Le manuscrit de l’adaptation théâtrale de « Germinal » entre dans les collections de la BnF

10 décembre 2021 | PAR Blaise Campion

La Bibliothèque nationale de France a fait mercredi 8 décembre l’acquisition d’un précieux manuscrit de l’adaptation théâtrale de Germinal, écrit de la main d’Émile Zola entre 1885 et 1887.

Germinal aux enchères

L’annonce de sa mise aux enchères le mois dernier avait déchaîné les passions. « Le dernier manuscrit de Zola en mains privés » prévenait la maison de vente Sotherby’s, de manière presque provocante. Alors que Germinal figure parmi les plus grands romans sociaux du patrimoine littéraire français, que son auteur, Émile Zola, repose aux côtés de Victor Hugo et d’Alexandre Dumas au Panthéon, comment penser que ce manuscrit autographe et en grande partie inédit échappe au domaine public ?

Fabien Roussel, le candidat du parti communiste à l’élection présidentielle, avait ainsi écrit une lettre à la ministre de la Culture dans laquelle il soulignait toute l’importance historique de l’œuvre de Zola : « il s’agit là d’un roman majeur de la littérature française, d’un véritable joyau de notre patrimoine culturel qui, par son récit direct et percutant, porte en lui toute la dignité et la force du monde ouvrier, face aux propriétaires des mines du Nord Pas-de-Calais. » Il réclamait ainsi que tout soit mis en œuvre afin que l’État acquiert le manuscrit, « au bénéfice de la nation entière ». Aymeric Robin, le président communiste de l’agglomération de la Porte du Hainaut dans le Nord, avait lui aussi interpellé le gouvernement sur le sujet par l’intermédiaire d’un communiqué. La question de la mémoire ouvrière et collective du bassin minier est plus qu’importante dans la région où prend justement place le roman de Zola.

On ne sait pas à quel point ces prises de positions ont pu peser dans la décision de la ministre de la Culture, mais toujours est-il que sur sa demande, la BnF a acheté mercredi 8 décembre le manuscrit pour la coquette somme de 138 600 euros. La présidente de l’institution, Laurence Engel, s’est ainsi réjouie dans un communiqué que celui-ci vienne enrichir le Fonds Zola et a exprimé le souhait de présenter en région « cette œuvre à la portée symbolique forte ».

Une adaptation théâtrale méconnue

Le manuscrit composé de 454 feuillets rédigés de la main de Zola est celui de l’adaptation théâtrale du roman. La pratique était plus que courante au XIXe siècle, où le théâtre a longtemps fait figure de principal lieu de divertissement. Le succès sur la scène dramatique représentait pour les auteurs l’assurance de revenus confortables, mais il permettait aussi et surtout de toucher un public large et populaire. Zola a dans cette optique collaboré à plusieurs reprises avec un dramaturge, William Busnach, pour adapter ses romans à la scène : c’est le cas par exemple pour L’Assommoir et Nana en 1881.
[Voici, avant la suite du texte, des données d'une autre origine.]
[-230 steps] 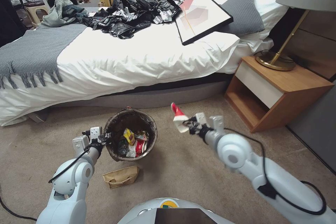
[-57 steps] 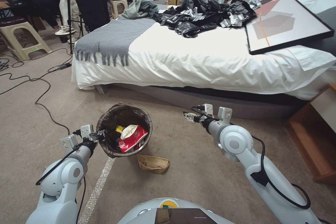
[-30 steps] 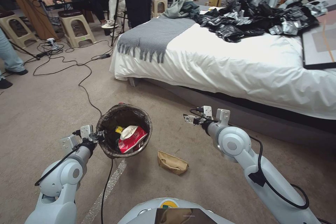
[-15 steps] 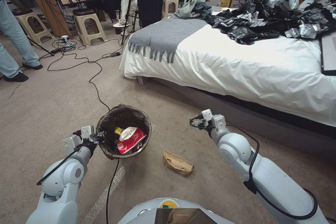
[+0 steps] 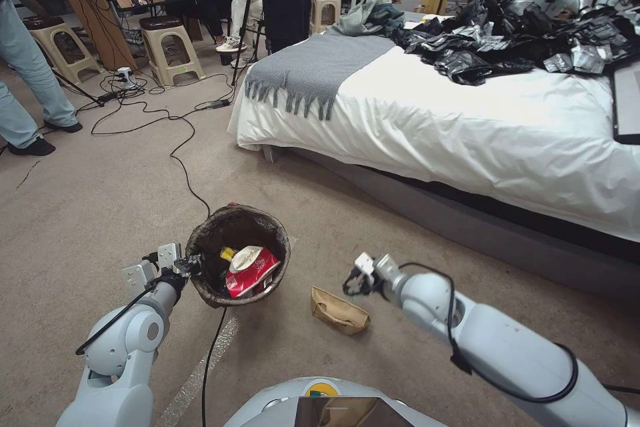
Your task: Pick up the trash bin, then pick up the garbage from the floor and place it into the trash bin.
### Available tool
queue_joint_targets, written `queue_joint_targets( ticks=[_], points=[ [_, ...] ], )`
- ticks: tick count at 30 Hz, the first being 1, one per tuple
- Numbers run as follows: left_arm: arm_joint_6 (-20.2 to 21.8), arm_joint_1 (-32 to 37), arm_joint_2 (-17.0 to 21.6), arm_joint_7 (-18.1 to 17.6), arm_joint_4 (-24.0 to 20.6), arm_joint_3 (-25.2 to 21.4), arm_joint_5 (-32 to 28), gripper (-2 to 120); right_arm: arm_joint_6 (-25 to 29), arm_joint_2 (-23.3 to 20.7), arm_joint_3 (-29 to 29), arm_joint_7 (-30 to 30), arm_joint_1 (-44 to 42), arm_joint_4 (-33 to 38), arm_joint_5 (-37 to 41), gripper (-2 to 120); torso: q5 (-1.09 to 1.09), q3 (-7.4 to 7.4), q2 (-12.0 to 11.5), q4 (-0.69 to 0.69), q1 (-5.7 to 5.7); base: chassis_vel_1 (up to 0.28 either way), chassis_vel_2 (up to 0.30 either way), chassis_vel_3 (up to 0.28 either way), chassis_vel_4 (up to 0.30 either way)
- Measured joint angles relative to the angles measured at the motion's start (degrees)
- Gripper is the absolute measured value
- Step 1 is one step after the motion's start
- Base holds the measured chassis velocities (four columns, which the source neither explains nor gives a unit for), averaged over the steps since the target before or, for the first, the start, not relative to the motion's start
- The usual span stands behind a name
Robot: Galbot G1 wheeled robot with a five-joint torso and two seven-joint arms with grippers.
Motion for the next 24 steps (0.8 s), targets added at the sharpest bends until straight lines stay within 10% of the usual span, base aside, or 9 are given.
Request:
queue_joint_targets(
  ticks=[24],
  points=[
    [0.00,-0.26,-0.69,1.03,0.89,0.25,0.85,0,0.16,6.09,-10.84,1.16,2.71,-5.99,-3.62,100,-0.01,0.00,0.00,0.01,0.00,0.000,0.000,0.000,0.000]
  ],
)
En revanche, l’écrivain a tenu a écrire lui-même l’adaptation de Germinal en 1885. Le texte fut soumis à la commission de censure préventive qui avait à l’époque la charge d’examiner les manuscrits des pièces avant leur représentation. Les censeurs décidèrent d’interdire la pièce jugée trop « socialiste », et malgré de multiples protestations et le scandale public créé par la décision, Zola dut la remanier à de nombreuses reprises avant de pouvoir la faire représenter. C’est tout l’intérêt du manuscrit acquis par la BnF que d’enregistrer les réécritures et les versions successives de l’œuvre.

Finalement représentée en 1888, la pièce ne rencontra pas le succès escompté. En cause, une version aseptisée, vidée de sa substance par les scrupules des censeurs. Interrogée par France Culture, l’historienne Diana Cooper-Richet explique notamment que l’opposition des grévistes face aux gendarmes disparaît de l’action dramatique. Par exemple, l’exclamation « À bas les gendarmes ! » de la version initiale devient un simple « À bas ! » dans le texte final.
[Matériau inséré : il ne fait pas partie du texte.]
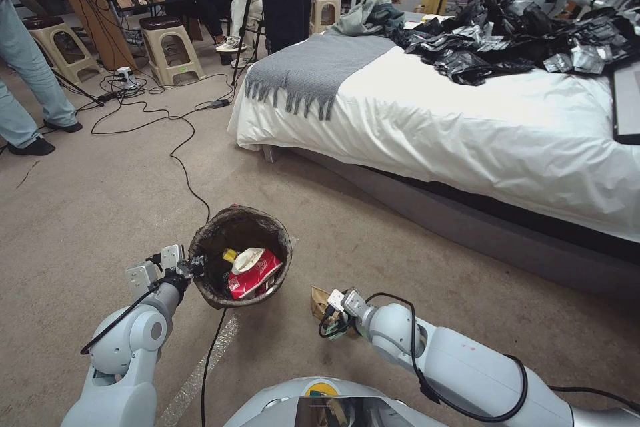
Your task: Pick up the trash bin, then pick up the garbage from the floor and place it into the trash bin.
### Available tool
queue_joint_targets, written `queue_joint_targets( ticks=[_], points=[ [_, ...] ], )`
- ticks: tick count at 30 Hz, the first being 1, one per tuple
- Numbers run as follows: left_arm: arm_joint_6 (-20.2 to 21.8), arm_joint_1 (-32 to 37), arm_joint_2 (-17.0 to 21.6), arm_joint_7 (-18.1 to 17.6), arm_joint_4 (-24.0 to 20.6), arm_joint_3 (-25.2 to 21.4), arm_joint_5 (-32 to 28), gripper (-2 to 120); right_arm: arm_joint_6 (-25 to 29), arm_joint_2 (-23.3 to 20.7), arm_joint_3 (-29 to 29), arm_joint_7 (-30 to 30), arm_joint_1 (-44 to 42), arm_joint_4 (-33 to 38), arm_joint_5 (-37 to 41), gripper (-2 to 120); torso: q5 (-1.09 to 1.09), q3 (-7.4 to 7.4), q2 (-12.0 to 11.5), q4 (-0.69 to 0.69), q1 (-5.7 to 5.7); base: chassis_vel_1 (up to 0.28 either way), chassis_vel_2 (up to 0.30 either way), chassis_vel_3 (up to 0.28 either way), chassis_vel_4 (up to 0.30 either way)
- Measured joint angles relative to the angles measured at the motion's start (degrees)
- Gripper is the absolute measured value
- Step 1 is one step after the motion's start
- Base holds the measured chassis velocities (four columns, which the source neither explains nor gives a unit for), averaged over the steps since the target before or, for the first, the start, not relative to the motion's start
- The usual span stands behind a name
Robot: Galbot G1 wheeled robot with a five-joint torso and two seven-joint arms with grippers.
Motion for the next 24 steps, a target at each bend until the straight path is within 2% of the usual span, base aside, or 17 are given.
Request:
queue_joint_targets(
  ticks=[24],
  points=[
    [0.00,0.02,0.09,0.03,-0.29,-0.23,-0.08,0,2.75,1.33,1.10,-1.31,-1.33,-8.57,-0.17,100,0.00,0.00,0.00,-0.01,0.00,0.000,0.000,0.000,0.000]
  ],
)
Émile Zola ne cessa par la suite de proclamer son hostilité à la censure dramatique. Interrogé sur le sujet en 1891 par une commission parlementaire, il déclara ceci : « La censure ne se comprend pas dans un grand pays comme la France, où nous avons à peu près toutes les libertés ». Il faudra cependant attendre 1906 pour que la IIIe République se décide à la supprimer, à bas bruit, quatre ans après la mort de l’écrivain et deux ans avant son entrée au Panthéon.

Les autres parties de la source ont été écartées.